[Instructions to follow]:
In the listing below, the lines from the first through the one with "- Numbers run" are to be copied word for word.

[Exercise data]:
^^^^^^^^^^^^^^^^
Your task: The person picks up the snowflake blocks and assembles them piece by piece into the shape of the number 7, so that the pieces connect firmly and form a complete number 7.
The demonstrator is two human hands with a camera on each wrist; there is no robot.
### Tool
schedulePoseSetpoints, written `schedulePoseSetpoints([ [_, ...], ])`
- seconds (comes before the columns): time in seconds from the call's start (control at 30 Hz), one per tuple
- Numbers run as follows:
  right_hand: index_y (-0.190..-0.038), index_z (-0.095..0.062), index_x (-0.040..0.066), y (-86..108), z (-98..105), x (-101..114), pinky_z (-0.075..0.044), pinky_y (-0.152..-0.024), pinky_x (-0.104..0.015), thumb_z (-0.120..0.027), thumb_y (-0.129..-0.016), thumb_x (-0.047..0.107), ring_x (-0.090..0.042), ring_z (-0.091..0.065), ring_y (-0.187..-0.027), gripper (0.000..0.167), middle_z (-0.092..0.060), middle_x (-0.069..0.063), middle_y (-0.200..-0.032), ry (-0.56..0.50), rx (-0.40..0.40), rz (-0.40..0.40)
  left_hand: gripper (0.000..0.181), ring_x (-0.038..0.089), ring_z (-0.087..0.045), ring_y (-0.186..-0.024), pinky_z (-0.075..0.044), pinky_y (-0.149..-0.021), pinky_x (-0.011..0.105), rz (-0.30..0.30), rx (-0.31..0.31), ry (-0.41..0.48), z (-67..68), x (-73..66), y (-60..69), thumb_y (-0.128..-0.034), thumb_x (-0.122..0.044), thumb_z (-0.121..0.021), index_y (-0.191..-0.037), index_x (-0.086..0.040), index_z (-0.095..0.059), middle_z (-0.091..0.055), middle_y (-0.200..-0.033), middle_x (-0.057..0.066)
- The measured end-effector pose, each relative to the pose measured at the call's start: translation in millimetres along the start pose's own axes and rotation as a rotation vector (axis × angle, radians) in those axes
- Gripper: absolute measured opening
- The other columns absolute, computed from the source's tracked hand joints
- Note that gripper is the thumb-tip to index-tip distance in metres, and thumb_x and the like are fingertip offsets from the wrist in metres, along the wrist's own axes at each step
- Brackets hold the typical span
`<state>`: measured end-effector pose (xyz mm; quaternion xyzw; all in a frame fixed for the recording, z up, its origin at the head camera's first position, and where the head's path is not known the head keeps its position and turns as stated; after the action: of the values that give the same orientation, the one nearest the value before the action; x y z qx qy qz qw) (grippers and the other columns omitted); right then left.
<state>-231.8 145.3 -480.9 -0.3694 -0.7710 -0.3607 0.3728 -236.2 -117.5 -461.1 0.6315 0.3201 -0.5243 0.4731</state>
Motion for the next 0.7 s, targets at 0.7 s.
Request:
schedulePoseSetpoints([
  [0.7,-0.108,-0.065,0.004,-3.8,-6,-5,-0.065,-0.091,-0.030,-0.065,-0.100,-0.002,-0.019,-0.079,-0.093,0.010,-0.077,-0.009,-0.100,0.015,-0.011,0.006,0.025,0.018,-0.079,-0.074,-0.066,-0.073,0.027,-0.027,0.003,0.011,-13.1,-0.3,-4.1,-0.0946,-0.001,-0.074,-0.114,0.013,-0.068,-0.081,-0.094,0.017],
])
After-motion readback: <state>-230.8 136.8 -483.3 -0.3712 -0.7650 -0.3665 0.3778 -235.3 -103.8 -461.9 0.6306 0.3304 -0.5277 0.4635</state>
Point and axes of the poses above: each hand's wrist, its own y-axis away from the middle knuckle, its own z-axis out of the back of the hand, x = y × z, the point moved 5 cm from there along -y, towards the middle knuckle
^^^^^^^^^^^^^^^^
[Answer]:
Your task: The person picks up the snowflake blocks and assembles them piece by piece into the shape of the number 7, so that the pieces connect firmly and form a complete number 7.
The demonstrator is two human hands with a camera on each wrist; there is no robot.
### Tool
schedulePoseSetpoints, written `schedulePoseSetpoints([ [_, ...], ])`
- seconds (comes before the columns): time in seconds from the call's start (control at 30 Hz), one per tuple
- Numbers run as follows:

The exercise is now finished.